The Viking Age was a long time ago. Not many buildings from that era have survived intact over the centuries. Fire, war, renovation, collapse, and the simple passage of time have erased most physical traces of the world the Vikings knew. But L’Abbatiale de Déas in St. Philbert de Grand Lieu stands in that rare category of “somehow made it,” and is one of the oldest medieval structures still standing in Europe.

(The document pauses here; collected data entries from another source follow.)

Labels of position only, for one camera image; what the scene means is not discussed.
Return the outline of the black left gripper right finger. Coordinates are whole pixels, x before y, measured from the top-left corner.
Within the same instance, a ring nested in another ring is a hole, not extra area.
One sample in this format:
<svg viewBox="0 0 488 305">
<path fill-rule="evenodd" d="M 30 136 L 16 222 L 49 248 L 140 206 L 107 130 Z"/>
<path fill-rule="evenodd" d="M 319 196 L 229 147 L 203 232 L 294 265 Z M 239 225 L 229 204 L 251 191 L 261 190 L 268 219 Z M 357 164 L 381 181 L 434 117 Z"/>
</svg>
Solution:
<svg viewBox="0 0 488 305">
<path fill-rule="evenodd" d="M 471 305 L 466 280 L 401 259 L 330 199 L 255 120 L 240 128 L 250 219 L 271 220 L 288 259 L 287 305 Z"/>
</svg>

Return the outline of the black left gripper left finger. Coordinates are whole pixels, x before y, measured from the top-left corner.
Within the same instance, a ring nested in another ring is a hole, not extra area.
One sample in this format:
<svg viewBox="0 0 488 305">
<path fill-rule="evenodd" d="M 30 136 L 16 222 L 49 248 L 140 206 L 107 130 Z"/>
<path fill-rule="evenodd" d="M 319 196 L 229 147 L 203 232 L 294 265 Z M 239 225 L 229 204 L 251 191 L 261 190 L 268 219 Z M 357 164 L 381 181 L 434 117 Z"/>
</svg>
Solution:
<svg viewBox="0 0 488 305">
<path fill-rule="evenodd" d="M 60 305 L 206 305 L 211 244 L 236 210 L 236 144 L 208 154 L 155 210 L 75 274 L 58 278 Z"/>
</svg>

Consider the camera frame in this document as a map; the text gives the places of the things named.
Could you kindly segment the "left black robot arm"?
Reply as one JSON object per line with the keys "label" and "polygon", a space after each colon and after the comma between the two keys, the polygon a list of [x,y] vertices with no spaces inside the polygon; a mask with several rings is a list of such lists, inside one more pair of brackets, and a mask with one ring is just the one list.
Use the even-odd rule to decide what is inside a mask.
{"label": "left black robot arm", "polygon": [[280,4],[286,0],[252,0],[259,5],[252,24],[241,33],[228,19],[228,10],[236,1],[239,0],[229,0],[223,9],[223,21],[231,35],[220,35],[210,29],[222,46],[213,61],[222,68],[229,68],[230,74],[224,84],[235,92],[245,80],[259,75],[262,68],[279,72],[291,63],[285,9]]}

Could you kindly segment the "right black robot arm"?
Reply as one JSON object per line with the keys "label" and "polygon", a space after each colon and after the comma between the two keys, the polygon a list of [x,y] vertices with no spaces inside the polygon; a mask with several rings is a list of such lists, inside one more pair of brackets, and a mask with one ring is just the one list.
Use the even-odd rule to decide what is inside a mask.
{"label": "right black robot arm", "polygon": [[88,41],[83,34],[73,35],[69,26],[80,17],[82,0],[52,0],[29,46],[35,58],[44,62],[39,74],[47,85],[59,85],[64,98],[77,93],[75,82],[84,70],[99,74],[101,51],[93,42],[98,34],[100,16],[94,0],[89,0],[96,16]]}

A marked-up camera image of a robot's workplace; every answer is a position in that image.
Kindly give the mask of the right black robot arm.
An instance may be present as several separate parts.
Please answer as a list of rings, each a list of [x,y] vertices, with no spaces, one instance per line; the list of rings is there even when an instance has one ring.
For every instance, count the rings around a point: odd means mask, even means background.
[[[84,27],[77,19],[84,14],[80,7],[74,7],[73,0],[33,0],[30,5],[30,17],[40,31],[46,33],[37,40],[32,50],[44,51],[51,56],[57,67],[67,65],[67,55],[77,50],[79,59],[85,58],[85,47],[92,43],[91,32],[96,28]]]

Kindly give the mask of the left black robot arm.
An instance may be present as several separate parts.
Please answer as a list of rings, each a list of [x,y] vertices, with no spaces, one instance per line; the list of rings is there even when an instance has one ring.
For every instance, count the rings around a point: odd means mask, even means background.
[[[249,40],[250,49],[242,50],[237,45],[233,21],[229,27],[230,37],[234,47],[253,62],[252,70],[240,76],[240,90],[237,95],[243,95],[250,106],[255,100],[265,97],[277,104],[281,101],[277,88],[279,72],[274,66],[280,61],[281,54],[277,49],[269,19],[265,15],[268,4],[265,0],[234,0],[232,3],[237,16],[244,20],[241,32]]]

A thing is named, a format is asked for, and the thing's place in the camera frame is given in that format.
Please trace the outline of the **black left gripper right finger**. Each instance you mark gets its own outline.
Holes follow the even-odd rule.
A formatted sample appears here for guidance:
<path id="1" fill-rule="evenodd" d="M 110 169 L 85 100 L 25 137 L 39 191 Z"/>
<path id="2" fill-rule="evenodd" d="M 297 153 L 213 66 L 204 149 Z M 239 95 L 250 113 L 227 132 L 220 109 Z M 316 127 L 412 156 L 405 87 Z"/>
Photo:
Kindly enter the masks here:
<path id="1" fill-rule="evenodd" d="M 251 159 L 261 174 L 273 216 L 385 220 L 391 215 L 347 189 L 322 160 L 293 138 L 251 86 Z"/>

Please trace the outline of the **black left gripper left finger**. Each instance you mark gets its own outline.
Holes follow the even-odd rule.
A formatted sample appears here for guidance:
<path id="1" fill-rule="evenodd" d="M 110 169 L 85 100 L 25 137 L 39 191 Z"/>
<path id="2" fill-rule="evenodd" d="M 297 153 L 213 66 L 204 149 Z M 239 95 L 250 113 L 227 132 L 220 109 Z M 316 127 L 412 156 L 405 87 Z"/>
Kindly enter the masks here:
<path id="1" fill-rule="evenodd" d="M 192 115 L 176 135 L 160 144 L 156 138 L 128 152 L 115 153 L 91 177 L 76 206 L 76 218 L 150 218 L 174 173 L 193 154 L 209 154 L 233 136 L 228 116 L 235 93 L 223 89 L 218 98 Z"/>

My wife and I visited recently, arriving between noon and two, which, as any seasoned traveler in France will tell you, is a cardinal sin. Everything is closed in small towns. Everything. So we did what one does when one has committed this unforgivable error: we surrendered to fate and begrudgingly took refuge at the local crêperie. I say “begrudgingly,” but the truth is we were rewarded with some of the best galettes we’ve had since moving back. France punishes you and rewards you in equal measure.
We were in the off-season, so when we finally made it to the abbey, we had the whole place to ourselves. The young twenty-something woman at the front desk probably regretted saying “Let me know if you have any questions,” because I immediately cornered her with more information about the Vikings than she ever wanted to know. She was polite, smiled through it, and will probably tell her friends that a very enthusiastic (or, as my wife insisted, good-looking) American man with impeccable French showed up and talked her ear off.
The grounds outside are lovely. Broad lawns, stone walls, and the quiet flow of the river close by make for an inviting afternoon. I made a video for Instagram and TikTok, because of course I did; that’s half the reason I go anywhere now. While filming, I accidentally startled a poor woman who was trying to nap in the grass. Moments later, we were startled in turn by a very drunk, very chatty man on a bike. The medieval world is gone, but human nature has changed remarkably little.
And then we went inside.
The interior of St. Philbert hits you like walking into the halls of Moria: massive pillars lift a great vaulted ceiling that seems to swallow sound. It’s surprisingly clean in there, almost unnervingly so. My wife, who is into what I affectionately call “ghost shit,” was scanning the place for any kind of lingering presence. After a minute, she frowned and said, “Nothing. Totally blank.”
“Yeah,” I told her, “that’s because the Vikings attacked this place a decade after it was settled, everyone fled, and it basically sat empty until some rich guy turned it into a museum in the 1890s.”
Indeed, St. Philbert’s story begins in 819, when the abbot Arnulf secured permission from Louis the Pious to build a safer monastery for the community of St. Philibert. Their original home was the island of Noirmoutier, which by that point had been hit with “frequent and persistent” Viking raids. I cover the earliest phase of the incursions in my series on Brittany’s first encounters with the Northmen.
By 836, the monks relocated permanently to L’Abbatiale de Déas, hauling their relics and their entire monastic world inland. They hoped distance would protect them. It didn’t. In 847, the Vikings “found” them again, but this time the monks received a warning and fled before anyone was harmed (though I am certain the Vikings still burned through the roof down). Thus began the next chapter of their long wanderings, eventually settling at Tournus much farther east, leaving L’Abbatiale de Déas abandoned to time, weather, and whatever wandering souls happened to pass by.
It wasn’t until the late 19th and early 20th centuries that the abbey rose from obscurity. It was declared a national heritage site, restored, given a proper roof, and reopened to the public. Now you can stand inside those quiet, echoing halls, run your hands along those ancient pillars, and touch the same stones the Vikings touched.